According to the FSA the times of cheap loans and borrowing for british banks may be over. The chief exec predicts that the bank's use of complicated borrowing techniques and vehicles will be avoided and they'll revert to more trusted and less risky forms of borrowing. Some of the borrowing vehicles that banks had been using over recent years had become so complex that even the banks themselves didn't really understand how much risk they were taking on.
The deep water that Northern Rock found itself in was typical of the problems experienced by many UK wholesale borrowers and lenders, but Northern Rock just had a larger part of it's business exposed to these loans. The FSA has commissioned a report into the handling of the whole affair and it is expected to say that although the FSA was aware of the developing situation at the company, it failed to take action and force changes to be made.
Although this new report deals with how the FSA should have acted in working with the company, they are equally concerned now with how lenders treat their loans customers and want to ensure people borrowing money in these difficult times are treated fairly.
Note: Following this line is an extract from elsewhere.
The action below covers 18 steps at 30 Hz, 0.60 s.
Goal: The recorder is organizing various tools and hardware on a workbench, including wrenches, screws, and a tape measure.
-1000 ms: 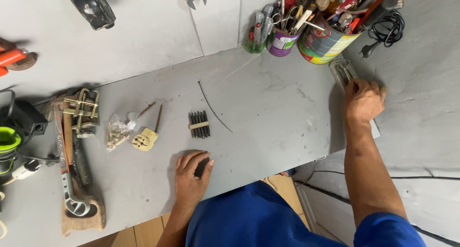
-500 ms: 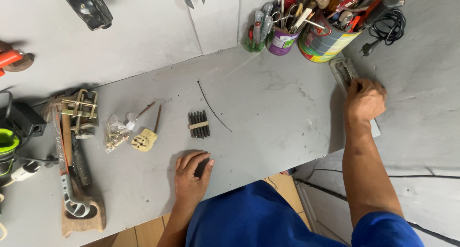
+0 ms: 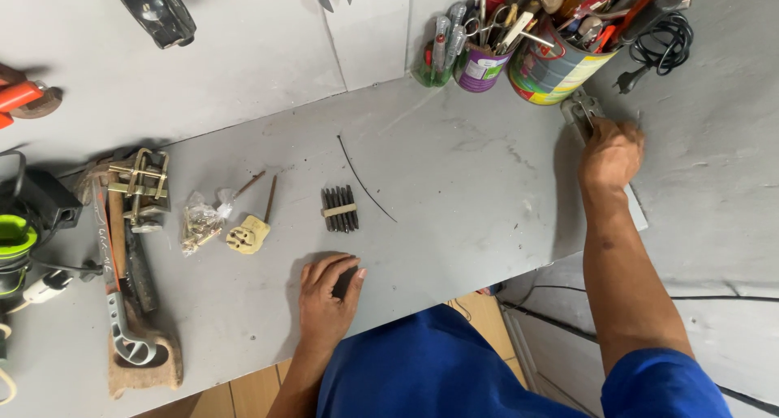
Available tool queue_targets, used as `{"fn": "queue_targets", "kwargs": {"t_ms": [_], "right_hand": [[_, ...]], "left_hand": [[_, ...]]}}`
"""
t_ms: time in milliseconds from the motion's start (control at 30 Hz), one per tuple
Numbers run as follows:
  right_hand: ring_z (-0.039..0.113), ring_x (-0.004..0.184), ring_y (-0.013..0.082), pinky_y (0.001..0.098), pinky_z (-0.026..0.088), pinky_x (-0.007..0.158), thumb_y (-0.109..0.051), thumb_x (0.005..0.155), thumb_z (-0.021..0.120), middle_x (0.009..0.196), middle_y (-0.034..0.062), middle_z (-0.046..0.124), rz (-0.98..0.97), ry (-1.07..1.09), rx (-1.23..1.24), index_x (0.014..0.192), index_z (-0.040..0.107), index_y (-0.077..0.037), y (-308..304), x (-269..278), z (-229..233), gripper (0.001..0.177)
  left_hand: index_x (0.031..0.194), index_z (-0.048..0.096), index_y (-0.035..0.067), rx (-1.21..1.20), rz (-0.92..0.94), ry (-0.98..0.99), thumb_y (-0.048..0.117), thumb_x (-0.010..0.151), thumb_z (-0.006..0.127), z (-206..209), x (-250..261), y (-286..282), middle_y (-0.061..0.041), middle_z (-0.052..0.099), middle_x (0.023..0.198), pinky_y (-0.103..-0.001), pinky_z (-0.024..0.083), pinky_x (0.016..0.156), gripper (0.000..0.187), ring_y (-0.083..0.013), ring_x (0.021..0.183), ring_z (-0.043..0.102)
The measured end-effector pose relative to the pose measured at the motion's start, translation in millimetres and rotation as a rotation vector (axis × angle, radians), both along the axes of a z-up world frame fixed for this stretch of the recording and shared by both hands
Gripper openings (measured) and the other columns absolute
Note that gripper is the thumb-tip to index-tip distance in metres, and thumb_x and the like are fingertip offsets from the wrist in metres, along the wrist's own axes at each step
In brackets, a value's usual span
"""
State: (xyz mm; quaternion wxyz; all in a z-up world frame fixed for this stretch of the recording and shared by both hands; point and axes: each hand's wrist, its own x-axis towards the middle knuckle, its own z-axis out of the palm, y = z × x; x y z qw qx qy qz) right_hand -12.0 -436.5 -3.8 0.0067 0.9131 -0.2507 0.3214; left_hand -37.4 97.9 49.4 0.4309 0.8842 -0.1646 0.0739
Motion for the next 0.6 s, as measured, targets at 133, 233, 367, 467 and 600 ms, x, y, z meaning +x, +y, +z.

The FSA believe that we are unlikely to return to the cheap borrowing of the past few years that saw lenders borrowing billions of pounds and passing them on to borrowers , some of whom were never likely to be able to repay them easily.
One point of note is that the FSA now expects banks to build long term and more personal relationships with their customers, as they used to in the past, but times have changed radically since the advent of the internet and prospective borrowers have a whole host of options that simply did not exist a few years ago.